Non si ha l’impressione che il nuovo governo, guidato dal rigido presbiteriano Gordon Brown, assumerà un atteggiamento indulgente. Il piano strategico decennale sulle droghe scadrà l’anno prossimo, ed è stato pubblicato un nuovo documento di consultazione che sarà distribuito agli operatori del settore. La questione relativa alla riclassificazione è di grande rilievo, e potrebbe essere usata come pretesto per un inasprimento delle politiche. Il nuovo governo ha già dato mostra della stessa ipocrisia che disgusta così tanto l’opinione pubblica in generale, e l’idealismo dei giovani in particolare. Jacqui Smith, l’attuale ministra degli interni britannica, ha ammesso di avere usato cannabis quando era all’università, salvo poi dichiarare che aveva sbagliato, che le dispiaceva e, inoltre, che la cannabis di oggi sarebbe più pericolosa. In altre parole, i politici possono sperimentare e pentirsi, ma i più giovani devono vedersela con il potere dello stato, e subire la punizione.

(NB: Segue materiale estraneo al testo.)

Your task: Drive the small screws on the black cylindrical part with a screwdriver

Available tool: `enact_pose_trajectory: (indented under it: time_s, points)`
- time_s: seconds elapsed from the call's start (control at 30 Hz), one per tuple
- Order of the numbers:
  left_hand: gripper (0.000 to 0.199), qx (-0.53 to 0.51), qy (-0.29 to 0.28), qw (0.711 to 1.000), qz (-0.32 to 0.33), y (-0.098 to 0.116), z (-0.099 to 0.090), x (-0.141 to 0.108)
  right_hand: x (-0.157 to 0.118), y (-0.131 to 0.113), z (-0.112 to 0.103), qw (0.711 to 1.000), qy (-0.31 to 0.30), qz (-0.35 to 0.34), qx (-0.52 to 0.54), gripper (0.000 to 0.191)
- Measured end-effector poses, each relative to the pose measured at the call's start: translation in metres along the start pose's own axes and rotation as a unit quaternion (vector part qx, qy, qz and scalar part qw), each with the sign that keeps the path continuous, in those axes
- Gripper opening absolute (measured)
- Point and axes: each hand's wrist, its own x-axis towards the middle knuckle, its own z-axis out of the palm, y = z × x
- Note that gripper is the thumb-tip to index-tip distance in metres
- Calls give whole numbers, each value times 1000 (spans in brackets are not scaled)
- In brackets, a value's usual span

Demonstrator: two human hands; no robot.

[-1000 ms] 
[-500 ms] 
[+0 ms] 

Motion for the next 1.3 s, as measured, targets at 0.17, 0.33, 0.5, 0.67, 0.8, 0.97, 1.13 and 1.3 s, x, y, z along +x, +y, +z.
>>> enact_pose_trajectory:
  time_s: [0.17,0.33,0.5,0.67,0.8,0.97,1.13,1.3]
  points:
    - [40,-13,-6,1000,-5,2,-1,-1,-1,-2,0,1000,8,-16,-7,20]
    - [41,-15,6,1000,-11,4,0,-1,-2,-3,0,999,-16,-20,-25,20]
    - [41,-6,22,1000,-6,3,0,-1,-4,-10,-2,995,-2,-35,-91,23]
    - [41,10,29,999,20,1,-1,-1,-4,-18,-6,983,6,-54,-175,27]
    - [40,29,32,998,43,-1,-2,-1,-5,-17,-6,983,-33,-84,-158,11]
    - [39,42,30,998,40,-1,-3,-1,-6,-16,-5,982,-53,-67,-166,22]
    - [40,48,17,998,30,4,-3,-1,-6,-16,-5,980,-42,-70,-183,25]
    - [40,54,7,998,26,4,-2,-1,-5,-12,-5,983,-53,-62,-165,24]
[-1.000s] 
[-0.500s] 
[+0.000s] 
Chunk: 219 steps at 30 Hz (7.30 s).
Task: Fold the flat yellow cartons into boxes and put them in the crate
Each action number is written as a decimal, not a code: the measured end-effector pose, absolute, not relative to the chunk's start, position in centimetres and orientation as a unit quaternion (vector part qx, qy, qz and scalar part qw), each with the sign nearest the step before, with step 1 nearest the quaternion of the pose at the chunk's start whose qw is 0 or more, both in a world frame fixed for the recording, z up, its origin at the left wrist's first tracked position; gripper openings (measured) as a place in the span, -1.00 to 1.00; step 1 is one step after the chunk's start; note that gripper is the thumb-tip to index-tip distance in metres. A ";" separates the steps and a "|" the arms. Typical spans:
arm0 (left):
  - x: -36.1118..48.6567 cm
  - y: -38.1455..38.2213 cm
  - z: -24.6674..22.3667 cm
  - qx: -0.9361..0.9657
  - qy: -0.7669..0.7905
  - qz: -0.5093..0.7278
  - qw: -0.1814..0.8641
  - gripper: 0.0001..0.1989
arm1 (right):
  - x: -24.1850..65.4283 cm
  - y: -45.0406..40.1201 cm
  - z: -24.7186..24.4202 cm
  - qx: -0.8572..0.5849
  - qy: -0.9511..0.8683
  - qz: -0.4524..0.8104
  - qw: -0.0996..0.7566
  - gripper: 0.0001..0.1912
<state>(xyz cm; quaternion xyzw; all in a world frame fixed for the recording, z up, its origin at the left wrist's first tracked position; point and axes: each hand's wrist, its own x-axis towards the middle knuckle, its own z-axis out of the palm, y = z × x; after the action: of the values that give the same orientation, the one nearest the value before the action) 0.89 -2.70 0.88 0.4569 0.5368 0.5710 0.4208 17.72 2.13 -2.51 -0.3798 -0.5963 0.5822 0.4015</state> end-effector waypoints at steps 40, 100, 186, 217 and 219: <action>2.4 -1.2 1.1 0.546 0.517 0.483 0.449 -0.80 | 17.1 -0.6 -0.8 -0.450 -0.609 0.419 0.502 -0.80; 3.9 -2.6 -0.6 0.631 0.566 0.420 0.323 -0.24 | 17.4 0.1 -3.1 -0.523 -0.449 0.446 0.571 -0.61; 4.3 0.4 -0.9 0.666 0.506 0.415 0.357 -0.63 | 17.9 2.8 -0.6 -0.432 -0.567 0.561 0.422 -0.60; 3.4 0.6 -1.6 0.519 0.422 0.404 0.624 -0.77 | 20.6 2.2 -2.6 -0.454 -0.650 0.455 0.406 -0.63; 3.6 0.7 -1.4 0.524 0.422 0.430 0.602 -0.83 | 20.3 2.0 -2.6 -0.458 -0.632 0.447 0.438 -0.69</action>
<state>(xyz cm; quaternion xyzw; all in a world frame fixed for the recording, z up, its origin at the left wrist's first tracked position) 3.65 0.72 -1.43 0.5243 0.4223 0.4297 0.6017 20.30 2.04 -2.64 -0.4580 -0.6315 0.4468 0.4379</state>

C’è anche da chiedersi cosa esattamente il governo abbia da guadagnare da una posizione sempre più punitiva. Secondo l’Economist, essa rientrerebbe in una mossa tattica: il governo laburista starebbe estendendo il settore pubblico e affrontando questioni di eguaglianza e povertà, spostandosi però verso il centro su questioni sociali come le droghe. Se non altro, tanti consumatori che con ogni probabilità sono destinati ad essere trascinati in tribunale e in carcere per infrazioni relative alla canapa avranno il conforto di essere offerti in sacrificio, come cortina fumogena per un’agenda politica più radicale.